▸ **EXERCISE DIRECTIONS**:
Write out the entire listing exactly, so that each line matches the original.

════════════════════

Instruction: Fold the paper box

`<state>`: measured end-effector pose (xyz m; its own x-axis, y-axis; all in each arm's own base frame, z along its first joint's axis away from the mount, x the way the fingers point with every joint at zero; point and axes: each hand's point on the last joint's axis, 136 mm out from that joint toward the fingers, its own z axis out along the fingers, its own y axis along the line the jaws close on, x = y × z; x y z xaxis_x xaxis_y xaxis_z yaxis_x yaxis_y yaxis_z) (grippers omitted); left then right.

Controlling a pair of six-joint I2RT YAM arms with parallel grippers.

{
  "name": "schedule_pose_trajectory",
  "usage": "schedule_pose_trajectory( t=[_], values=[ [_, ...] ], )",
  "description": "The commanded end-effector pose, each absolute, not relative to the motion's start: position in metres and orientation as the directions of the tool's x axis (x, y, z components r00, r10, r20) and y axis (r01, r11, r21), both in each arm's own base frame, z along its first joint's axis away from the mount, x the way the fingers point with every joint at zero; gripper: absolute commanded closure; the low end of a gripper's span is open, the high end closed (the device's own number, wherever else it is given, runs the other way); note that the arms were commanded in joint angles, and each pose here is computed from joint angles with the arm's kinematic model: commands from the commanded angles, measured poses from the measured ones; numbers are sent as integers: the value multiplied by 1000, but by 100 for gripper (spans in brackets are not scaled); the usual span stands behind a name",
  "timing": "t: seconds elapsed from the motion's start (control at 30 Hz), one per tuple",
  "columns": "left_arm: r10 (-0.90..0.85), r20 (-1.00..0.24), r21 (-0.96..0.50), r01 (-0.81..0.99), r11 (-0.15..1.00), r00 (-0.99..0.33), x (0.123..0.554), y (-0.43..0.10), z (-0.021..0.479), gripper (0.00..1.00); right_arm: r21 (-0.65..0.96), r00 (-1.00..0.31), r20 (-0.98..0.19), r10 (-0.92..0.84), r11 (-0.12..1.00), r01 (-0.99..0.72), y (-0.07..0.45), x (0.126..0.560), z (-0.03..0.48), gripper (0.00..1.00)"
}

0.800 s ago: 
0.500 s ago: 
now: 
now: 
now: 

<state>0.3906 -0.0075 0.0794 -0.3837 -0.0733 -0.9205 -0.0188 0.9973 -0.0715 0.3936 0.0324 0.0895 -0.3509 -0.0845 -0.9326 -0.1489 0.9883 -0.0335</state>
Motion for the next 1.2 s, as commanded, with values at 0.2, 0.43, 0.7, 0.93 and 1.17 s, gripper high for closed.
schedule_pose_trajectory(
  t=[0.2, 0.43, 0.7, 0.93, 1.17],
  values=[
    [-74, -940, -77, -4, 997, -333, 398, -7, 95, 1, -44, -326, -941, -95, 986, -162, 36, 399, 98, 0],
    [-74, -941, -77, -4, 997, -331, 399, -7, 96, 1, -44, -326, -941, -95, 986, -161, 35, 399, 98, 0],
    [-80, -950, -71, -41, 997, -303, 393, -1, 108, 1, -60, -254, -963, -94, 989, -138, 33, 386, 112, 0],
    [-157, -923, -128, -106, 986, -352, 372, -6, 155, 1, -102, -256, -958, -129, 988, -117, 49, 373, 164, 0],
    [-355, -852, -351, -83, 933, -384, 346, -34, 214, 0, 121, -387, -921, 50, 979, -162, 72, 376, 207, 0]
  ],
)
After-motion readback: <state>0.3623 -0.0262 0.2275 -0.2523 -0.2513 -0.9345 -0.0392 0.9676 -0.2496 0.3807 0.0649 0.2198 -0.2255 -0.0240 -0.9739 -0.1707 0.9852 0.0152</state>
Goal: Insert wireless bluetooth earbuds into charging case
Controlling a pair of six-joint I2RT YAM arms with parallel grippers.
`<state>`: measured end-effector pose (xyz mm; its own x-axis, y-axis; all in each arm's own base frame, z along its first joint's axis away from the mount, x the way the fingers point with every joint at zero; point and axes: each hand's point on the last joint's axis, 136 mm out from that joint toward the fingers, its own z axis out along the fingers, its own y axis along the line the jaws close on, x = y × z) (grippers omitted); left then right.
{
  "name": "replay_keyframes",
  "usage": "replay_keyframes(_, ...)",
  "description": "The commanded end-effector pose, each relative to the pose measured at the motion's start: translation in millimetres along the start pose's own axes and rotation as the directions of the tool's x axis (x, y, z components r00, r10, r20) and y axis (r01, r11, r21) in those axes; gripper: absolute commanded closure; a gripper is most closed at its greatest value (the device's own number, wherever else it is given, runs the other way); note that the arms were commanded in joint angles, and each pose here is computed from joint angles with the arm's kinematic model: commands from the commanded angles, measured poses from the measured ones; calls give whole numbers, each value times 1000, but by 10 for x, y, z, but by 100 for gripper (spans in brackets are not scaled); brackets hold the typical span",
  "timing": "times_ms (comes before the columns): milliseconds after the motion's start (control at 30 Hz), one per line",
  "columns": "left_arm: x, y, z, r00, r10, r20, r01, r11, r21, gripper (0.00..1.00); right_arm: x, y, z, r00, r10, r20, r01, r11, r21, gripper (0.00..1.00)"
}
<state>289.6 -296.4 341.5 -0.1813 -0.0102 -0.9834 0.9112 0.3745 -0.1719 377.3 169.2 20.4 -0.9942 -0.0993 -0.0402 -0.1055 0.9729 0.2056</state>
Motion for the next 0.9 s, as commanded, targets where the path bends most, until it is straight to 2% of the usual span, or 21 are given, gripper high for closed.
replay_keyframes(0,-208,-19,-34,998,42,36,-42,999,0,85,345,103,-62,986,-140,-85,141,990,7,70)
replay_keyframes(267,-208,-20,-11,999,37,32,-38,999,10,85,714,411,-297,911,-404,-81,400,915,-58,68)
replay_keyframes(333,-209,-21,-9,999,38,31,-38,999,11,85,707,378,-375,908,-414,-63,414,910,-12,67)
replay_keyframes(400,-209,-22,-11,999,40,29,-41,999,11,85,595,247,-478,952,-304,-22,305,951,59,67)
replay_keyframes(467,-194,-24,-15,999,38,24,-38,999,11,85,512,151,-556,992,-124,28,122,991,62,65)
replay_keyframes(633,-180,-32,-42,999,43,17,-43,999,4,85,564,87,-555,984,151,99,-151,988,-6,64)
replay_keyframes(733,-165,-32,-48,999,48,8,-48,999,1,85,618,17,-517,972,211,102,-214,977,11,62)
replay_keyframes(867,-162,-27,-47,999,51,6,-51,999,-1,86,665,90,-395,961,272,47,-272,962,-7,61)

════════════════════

▸ **EXERCISE RESULT**:
Instruction: Fold the paper box

`<state>`: measured end-effector pose (xyz m; its own x-axis, y-axis; all in each arm's own base frame, z along its first joint's axis away from the mount, x the way the fingers point with every joint at zero; point and axes: each hand's point on the last joint's axis, 136 mm out from that joint toward the fingers, its own z axis out along the fingers, its own y axis along the line the jaws close on, x = y × z; x y z xaxis_x xaxis_y xaxis_z yaxis_x yaxis_y yaxis_z) (grippers omitted); left then right.

Controlling a pair of six-joint I2RT YAM arms with parallel grippers.

{
  "name": "schedule_pose_trajectory",
  "usage": "schedule_pose_trajectory( t=[_], values=[ [_, ...] ], )",
  "description": "The commanded end-effector pose, each absolute, not relative to the motion's start: position in metres and orientation as the directions of the tool's x axis (x, y, z components r00, r10, r20) and y axis (r01, r11, r21), both in each arm's own base frame, z along its first joint's axis away from the mount, x the way the fingers point with every joint at zero; gripper: absolute commanded closure; the low end of a gripper's span is open, the high end closed (the device's own number, wherever else it is given, runs the other way); note that the arms were commanded in joint angles, and each pose here is computed from joint angles with the arm's kinematic model: commands from the commanded angles, measured poses from the measured ones; numbers are sent as integers: the value multiplied by 1000, but by 100 for gripper (spans in brackets are not scaled); the usual span stands behind a name",
  "timing": "t: seconds elapsed from the motion's start (control at 30 Hz), one per tuple",
  "columns": "left_arm: r10 (-0.90..0.85), r20 (-1.00..0.24), r21 (-0.96..0.50), r01 (-0.81..0.99), r11 (-0.15..1.00), r00 (-0.99..0.33), x (0.123..0.554), y (-0.43..0.10), z (-0.021..0.479), gripper (0.00..1.00); right_arm: r21 (-0.65..0.96), r00 (-1.00..0.31), r20 (-0.98..0.19), r10 (-0.92..0.84), r11 (-0.12..1.00), r01 (-0.99..0.72), y (-0.07..0.45), x (0.126..0.560), z (-0.03..0.48), gripper (0.00..1.00)"
}

0.800 s ago: 
0.500 s ago: 
now: 
now: 
now: 

<state>0.3906 -0.0075 0.0794 -0.3837 -0.0733 -0.9205 -0.0188 0.9973 -0.0715 0.3936 0.0324 0.0895 -0.3509 -0.0845 -0.9326 -0.1489 0.9883 -0.0335</state>
Motion for the next 1.2 s, as commanded, with values at 0.2, 0.43, 0.7, 0.93 and 1.17 s, gripper high for closed.
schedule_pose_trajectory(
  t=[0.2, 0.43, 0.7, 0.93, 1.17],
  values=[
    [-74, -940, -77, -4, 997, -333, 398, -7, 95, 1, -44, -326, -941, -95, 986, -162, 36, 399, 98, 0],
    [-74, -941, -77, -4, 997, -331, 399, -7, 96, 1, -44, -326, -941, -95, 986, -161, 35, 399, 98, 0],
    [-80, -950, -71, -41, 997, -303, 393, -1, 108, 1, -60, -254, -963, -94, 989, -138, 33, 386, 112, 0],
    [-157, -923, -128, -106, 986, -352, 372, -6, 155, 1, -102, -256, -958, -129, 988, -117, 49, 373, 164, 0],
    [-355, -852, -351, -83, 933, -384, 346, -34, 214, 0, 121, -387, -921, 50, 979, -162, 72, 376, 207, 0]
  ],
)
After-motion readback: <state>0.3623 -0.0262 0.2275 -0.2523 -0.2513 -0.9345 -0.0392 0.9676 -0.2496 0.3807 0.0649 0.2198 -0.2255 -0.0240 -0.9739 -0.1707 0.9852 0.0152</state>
Goal: Insert wireless bluetooth earbuds into charging case
Controlling a pair of six-joint I2RT YAM arms with parallel grippers.
`<state>`: measured end-effector pose (xyz mm; its own x-axis, y-axis; all in each arm's own base frame, z along its first joint's axis away from the mount, x the way the fingers point with every joint at zero; point and axes: each hand's point on the last joint's axis, 136 mm out from that joint toward the fingers, its own z axis out along the fingers, its own y axis along the line the jaws close on, x = y × z) (grippers omitted); left then right.
{
  "name": "replay_keyframes",
  "usage": "replay_keyframes(_, ...)",
  "description": "The commanded end-effector pose, each relative to the pose measured at the motion's start: translation in millimetres along the start pose's own axes and rotation as the directions of the tool's x axis (x, y, z components r00, r10, r20) and y axis (r01, r11, r21) in those axes; gripper: absolute commanded closure; a gripper is most closed at its greatest value (the device's own number, wherever else it is given, runs the other way); note that the arms were commanded in joint angles, and each pose here is computed from joint angles with the arm's kinematic model: commands from the commanded angles, measured poses from the measured ones; calls give whole numbers, each value times 1000, but by 10 for x, y, z, but by 100 for gripper (spans in brackets are not scaled); brackets hold the typical span",
  "timing": "times_ms (comes before the columns): milliseconds after the motion's start (control at 30 Hz), one per line",
  "columns": "left_arm: x, y, z, r00, r10, r20, r01, r11, r21, gripper (0.00..1.00); right_arm: x, y, z, r00, r10, r20, r01, r11, r21, gripper (0.00..1.00)"
}
<state>289.6 -296.4 341.5 -0.1813 -0.0102 -0.9834 0.9112 0.3745 -0.1719 377.3 169.2 20.4 -0.9942 -0.0993 -0.0402 -0.1055 0.9729 0.2056</state>
Motion for the next 0.9 s, as commanded, targets where the path bends most, until it is straight to 2% of the usual span, or 21 are given, gripper high for closed.
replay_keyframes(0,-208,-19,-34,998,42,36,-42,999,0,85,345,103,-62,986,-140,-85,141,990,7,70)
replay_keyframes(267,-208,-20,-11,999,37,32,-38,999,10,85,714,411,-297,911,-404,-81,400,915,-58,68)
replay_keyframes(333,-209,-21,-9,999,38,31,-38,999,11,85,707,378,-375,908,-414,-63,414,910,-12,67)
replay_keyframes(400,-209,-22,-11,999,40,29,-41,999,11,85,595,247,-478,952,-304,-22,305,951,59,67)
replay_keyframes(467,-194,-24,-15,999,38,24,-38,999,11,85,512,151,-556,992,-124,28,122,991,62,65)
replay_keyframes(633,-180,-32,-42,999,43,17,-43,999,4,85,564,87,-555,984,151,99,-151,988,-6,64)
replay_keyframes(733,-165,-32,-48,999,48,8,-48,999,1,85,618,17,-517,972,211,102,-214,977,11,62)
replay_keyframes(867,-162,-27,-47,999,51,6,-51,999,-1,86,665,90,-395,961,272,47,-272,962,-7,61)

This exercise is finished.